Anonymous handles on the social media platform formerly known as Twitter had asked its in-built artificial intelligence tool Grok to strip her of her clothes and post morphed pictures of her in a bikini. And Grok obliged.

The handles asked Grok to “put her in a bikini” or “in a micro bikini”, with the demands getting increasingly voyeuristic as more joined in.

“I had posted a really positive and confident new year post along with a picture of mine to set the tone for my coming year,” the Delhi-based author tells The Independent. “I was getting a lot of warm new year wishes below that post. However, I noticed there were some anonymous handles who had asked Grok to edit my picture and strip me into a bikini.”

Indian women, at work or at home, are dealing with the menace of unknown men using the AI tool to undress them – the most advanced form of harassment yet in a country which consistently ranks poorly for rates of crimes against women and women’s safety.

The issue is far from limited to India, with governments around the world taking notice of how X’s artificial intelligence tool is fulfilling requests from strangers, mostly men and pornographic accounts, requesting the digital undressing of women, much to the horror of hundreds of victims.

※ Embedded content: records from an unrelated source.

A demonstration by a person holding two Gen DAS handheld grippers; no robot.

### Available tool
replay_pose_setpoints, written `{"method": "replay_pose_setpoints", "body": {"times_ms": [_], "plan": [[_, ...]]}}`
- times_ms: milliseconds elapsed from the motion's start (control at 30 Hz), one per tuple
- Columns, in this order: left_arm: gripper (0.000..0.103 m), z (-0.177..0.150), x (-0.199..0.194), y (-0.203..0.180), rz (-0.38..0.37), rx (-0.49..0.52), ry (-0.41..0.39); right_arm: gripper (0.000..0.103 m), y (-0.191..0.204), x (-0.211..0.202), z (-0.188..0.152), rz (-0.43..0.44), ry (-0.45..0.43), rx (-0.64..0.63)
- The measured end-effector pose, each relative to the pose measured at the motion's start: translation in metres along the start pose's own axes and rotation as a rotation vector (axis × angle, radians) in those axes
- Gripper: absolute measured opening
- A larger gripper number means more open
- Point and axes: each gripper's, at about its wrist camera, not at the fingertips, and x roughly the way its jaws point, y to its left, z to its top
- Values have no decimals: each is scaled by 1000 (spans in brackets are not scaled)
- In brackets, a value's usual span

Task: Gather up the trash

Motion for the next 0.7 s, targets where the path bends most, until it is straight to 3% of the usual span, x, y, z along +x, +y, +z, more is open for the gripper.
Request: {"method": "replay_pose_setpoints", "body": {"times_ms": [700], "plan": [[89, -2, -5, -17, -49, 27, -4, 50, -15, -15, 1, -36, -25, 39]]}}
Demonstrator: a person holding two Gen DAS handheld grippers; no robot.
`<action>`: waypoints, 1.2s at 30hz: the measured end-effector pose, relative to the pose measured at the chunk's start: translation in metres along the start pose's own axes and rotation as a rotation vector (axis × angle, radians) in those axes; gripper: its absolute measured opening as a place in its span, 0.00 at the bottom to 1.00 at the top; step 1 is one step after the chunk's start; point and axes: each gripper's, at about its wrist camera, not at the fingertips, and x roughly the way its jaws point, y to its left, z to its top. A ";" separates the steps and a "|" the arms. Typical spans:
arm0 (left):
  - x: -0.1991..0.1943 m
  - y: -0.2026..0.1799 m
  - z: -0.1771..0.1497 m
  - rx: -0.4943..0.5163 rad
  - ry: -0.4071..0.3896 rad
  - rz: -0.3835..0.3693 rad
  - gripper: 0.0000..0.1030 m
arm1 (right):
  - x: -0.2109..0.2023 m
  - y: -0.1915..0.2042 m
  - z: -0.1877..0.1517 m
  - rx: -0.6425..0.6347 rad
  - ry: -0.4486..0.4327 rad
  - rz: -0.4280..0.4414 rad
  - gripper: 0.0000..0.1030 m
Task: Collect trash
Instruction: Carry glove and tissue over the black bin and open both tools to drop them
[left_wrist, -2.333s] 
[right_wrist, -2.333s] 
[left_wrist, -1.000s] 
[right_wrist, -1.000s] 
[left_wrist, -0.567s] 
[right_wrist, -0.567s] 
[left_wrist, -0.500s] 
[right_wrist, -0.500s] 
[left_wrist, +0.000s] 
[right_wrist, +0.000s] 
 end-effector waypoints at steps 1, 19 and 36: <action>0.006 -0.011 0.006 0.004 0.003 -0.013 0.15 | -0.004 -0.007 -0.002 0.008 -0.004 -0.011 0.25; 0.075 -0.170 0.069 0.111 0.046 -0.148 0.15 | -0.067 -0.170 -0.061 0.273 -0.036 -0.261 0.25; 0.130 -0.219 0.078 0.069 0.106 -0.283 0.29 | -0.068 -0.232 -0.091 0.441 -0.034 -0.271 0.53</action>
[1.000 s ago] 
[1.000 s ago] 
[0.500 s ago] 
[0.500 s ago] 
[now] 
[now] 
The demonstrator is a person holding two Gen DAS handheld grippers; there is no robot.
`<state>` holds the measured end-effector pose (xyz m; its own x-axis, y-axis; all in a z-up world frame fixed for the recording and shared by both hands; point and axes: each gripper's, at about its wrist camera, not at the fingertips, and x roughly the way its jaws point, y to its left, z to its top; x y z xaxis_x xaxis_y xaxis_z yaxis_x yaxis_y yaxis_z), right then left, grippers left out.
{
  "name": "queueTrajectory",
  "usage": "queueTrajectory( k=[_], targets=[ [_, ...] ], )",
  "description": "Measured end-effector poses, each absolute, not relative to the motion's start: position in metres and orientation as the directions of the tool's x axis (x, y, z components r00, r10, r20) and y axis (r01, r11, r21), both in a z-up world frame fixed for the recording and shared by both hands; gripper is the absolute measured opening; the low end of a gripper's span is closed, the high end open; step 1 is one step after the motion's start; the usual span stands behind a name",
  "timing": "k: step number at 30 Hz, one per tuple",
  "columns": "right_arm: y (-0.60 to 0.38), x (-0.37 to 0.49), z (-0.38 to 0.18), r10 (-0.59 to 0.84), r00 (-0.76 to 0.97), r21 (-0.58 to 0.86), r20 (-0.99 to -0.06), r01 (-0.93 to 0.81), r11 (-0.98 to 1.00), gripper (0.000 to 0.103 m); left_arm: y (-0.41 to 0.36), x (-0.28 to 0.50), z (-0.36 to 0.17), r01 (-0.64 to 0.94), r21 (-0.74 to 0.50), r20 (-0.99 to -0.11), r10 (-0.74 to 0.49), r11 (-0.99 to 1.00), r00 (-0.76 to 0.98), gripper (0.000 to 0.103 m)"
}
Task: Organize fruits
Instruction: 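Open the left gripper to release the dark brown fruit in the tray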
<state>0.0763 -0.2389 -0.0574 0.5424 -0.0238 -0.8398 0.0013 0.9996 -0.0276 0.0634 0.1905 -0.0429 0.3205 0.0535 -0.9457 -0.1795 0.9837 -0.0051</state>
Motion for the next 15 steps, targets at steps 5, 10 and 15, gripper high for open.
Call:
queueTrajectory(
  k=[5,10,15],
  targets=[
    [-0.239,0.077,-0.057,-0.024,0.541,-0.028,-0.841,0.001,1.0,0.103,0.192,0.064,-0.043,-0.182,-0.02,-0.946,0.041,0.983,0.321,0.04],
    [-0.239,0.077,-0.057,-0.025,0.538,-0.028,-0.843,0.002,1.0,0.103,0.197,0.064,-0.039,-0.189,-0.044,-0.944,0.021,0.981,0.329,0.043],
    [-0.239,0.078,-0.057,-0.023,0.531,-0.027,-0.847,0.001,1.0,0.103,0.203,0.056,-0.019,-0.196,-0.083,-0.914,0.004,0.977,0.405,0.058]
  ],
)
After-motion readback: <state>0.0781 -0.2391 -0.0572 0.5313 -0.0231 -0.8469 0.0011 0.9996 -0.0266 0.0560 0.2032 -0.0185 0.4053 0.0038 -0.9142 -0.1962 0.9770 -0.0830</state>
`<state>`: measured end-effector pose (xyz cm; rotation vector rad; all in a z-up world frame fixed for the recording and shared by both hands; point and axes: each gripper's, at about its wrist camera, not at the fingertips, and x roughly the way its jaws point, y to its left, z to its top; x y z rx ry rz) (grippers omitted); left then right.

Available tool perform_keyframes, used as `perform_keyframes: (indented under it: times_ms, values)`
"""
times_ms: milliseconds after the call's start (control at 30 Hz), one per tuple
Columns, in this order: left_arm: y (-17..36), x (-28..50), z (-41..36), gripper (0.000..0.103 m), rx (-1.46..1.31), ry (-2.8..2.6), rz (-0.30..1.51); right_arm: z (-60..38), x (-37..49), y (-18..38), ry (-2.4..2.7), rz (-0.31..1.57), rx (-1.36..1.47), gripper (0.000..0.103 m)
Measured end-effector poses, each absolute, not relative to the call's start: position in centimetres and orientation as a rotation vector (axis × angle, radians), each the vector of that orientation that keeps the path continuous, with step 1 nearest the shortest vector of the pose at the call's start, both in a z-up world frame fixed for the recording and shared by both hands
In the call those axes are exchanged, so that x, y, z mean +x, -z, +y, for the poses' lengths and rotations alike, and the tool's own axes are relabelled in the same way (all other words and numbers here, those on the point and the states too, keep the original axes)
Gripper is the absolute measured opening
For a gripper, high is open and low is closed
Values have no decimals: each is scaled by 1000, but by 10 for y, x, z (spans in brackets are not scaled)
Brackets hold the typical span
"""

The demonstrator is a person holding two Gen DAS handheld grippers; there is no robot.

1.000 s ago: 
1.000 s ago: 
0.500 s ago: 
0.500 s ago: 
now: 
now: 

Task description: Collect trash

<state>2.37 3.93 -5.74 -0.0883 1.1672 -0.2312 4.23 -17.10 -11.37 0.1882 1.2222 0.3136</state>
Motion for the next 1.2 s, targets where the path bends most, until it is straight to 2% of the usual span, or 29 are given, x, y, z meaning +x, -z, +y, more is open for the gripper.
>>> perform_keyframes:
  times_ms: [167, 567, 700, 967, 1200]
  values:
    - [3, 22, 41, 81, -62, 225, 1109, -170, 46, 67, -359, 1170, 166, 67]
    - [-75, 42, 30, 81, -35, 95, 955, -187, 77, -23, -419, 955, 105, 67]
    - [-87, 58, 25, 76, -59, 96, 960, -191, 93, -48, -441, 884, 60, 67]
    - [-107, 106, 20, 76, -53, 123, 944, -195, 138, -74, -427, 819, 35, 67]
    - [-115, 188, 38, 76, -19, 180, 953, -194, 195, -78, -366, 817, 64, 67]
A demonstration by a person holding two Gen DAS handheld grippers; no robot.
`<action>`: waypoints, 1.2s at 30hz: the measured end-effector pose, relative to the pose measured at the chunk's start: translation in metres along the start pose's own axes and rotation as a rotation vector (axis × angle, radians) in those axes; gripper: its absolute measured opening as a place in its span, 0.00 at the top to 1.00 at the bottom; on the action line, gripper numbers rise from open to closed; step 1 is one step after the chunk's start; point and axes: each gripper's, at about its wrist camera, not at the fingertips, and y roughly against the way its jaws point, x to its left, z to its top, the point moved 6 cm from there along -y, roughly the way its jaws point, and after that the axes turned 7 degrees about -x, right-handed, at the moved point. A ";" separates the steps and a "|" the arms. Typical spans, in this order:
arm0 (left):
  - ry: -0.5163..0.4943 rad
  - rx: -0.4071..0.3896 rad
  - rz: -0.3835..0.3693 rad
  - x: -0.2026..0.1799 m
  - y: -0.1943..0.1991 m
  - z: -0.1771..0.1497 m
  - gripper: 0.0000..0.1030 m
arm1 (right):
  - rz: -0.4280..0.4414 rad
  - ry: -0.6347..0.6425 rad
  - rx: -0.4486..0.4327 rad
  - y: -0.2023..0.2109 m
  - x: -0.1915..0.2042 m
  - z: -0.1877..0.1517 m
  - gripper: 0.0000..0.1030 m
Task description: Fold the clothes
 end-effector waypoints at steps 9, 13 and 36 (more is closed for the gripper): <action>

In a 24-hour period from 5 January to 6 January, Musk’s Grok generated “at least 6,700 images every hour”, which were “identified as sexually suggestive or nudifying”, data from deepfake researcher Genevieve Oh showed.

This was nearly 85 times more than the top other five websites for such content, which published 79 new AI undressing images every hour, the research showed.

On Friday, after days of backlash from people across the world over abusive images of women and children , X finally stopped its AI system for generating images for most of its users and restricted it to a paid service. This means the image generation can still happen, but for paid subscribers who offer their name and payment details to Musk’s platform.

“Image generation and editing are currently limited to paying subscribers,” the message reads, and it gives users a link to sign up for the premium version of X, formerly known as Twitter.

The Independent reached out to Grok for comment on this article, but had not received a response at the time of publication. Other recent media enquiries on the issues around Grok’s image creation tool have been referred to Musk’s tweets.

For many the damage has already been done. Terming it the blatant objectification of women, Kokcha says: “In India women have always been judged for what they wear and how they behave in public. But the same men don’t leave any stone unturned to objectify or sexualise women.

“They didn’t even spare children and babies. This is a clear violation of consent.”

As an anti-establishment voice on social media, Indian historian Dr Ruchika Sharma is used to being trolled and “slut-shamed” by those whose opinions differed from hers. On many days, her comment section is filled with abusive language. Now, the addition of Grok’s digitally altered images has left her scrambling for a lawyer.

“With a public profile on Instagram, I have seen many men use my photo and leave comments or attempt to shut me down. That is something that I’ve become immune to, but these requests to Grok asking me to be shown in lingerie is really preposterous,” the Delhi-based historian on medieval India tells The Independent.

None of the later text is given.